All 11 director nominees receive a FOR recommendation. Cencora's 3-year total shareholder return of +138.4% outperforms the disclosed compensation peer group median by +107.8 percentage points, which is well above the strong-positive-TSR threshold and eliminates the TSR underperformance trigger for all directors. No director has overboarding concerns, no non-independent directors serve on audit or compensation committees, and all directors attended at least 75% of meetings. Two directors (Cooper and Ryerkerk) joined within the past 24 months and are exempt from the TSR trigger as new directors. Ellen Cooper holds a sitting CEO role but has only one outside board seat (Cencora), meeting the policy's one-outside-board limit for sitting CEOs.
Say on Pay
✓ FORCEO
Robert P. Mauch
Total Comp
$18,256,227
Prior Support
93%%
The prior year say-on-pay vote received approximately 93% support, well above the 70% threshold that would require visible remediation. CEO Robert Mauch's total reported compensation of approximately $18.3 million is reasonable for the CEO of a $68.6 billion market cap healthcare distributor, with approximately 91% of his target pay being variable or performance-linked — well above the 50-60% threshold the policy favors. Pay-for-performance alignment is strong: Cencora delivered 40% total shareholder return in fiscal 2025 and a 3-year return of +138.4%, outperforming the peer group median by over 100 percentage points, and performance share awards use multi-year metrics (3-year EPS compound growth rate and average return on invested capital) with a relative TSR modifier requiring above-median performance for target payout.
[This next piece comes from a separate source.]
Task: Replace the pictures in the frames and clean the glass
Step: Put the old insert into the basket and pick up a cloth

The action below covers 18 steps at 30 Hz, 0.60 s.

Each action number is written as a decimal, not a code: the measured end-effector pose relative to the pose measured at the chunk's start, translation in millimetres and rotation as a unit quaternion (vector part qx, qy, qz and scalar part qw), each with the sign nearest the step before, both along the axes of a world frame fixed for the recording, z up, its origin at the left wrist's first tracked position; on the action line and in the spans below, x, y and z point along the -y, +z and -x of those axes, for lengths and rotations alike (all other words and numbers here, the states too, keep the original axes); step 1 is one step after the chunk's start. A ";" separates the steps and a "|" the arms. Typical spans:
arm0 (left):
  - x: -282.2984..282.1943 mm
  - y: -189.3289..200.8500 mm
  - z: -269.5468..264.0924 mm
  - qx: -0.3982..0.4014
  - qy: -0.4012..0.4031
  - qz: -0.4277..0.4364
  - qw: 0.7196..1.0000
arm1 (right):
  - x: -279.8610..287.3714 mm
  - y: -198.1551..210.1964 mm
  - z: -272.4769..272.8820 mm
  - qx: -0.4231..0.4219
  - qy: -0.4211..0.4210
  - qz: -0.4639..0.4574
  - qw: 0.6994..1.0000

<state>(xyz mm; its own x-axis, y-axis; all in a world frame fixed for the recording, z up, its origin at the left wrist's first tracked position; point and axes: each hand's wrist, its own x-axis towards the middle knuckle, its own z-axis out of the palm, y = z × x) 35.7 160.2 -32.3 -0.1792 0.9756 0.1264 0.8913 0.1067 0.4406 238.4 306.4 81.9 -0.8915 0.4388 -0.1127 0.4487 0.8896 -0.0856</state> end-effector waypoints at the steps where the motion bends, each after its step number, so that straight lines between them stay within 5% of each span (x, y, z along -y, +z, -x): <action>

The company also maintains a robust clawback policy covering both cash and equity awards.
Auditor Ratification
✓ FORAuditor
Ernst & Young LLP
Tenure
N/A
Audit Fees
N/A
Non-Audit Fees
N/A
The proxy does not disclose EY's tenure or specific fee amounts in the extracted text, so neither the tenure trigger nor the non-audit fee ratio trigger can be confirmed — under policy, an unconfirmed tenure trigger does not fire and we vote FOR. EY is a Big 4 firm fully appropriate for a $68.6 billion market cap company. No material restatements are disclosed. The audit committee is composed entirely of independent directors with demonstrated financial expertise.
Actual Vote Results
Meeting held March 5, 2026
Director Elections
| Nominee | % FOR | Votes For | Withheld / Against | Result |
|---|---|---|---|---|
| Lori J. Ryerkerk | 100.0% | 168.5M | 68,254 | ✓ Elected |
| Frank K. Clyburn | 99.9% | 168.5M | 93,528 | ✓ Elected |
| Robert P. Mauch | 99.9% | 168.5M | 96,062 | ✓ Elected |
| Ellen G. Cooper | 99.9% | 168.4M | 178,990 | ✓ Elected |
| D. Mark Durcan | 99.3% | 167.5M | 1.1M | ✓ Elected |
| Lauren M. Tyler | 99.1% | 166.9M | 1.6M | ✓ Elected |
| Redonda G. Miller, M.D. | 99.1% | 166.9M | 1.6M | ✓ Elected |
| Lorence H. Kim, M.D. | 98.9% | 166.8M | 1.8M | ✓ Elected |
| Werner Baumann | 98.5% | 166.1M | 2.5M | ✓ Elected |
| Dennis M. Nally | 98.5% | 166.0M | 2.6M | ✓ Elected |
| Lon R. Greenberg | 96.9% | 163.3M | 5.3M | ✓ Elected |
Broker non-votes: 9.7M
Say on Pay
For 156.9M · Against 11.4M · Abstain 427,407
Auditor Ratification
For 165.7M · Against 12.6M · Abstain 116,893
Overall Assessment
The 2026 Cencora annual meeting presents a clean ballot with no significant governance concerns. All three standard proposals — director elections, say-on-pay, and auditor ratification — receive FOR recommendations, supported by Cencora's exceptional stock performance (3-year TSR of +138.4%, outperforming peers by over 100 percentage points), a well-structured pay program with strong performance linkage and 93% prior-year say-on-pay support, and a highly independent and recently refreshed board with eight of eleven directors joining in the past five years.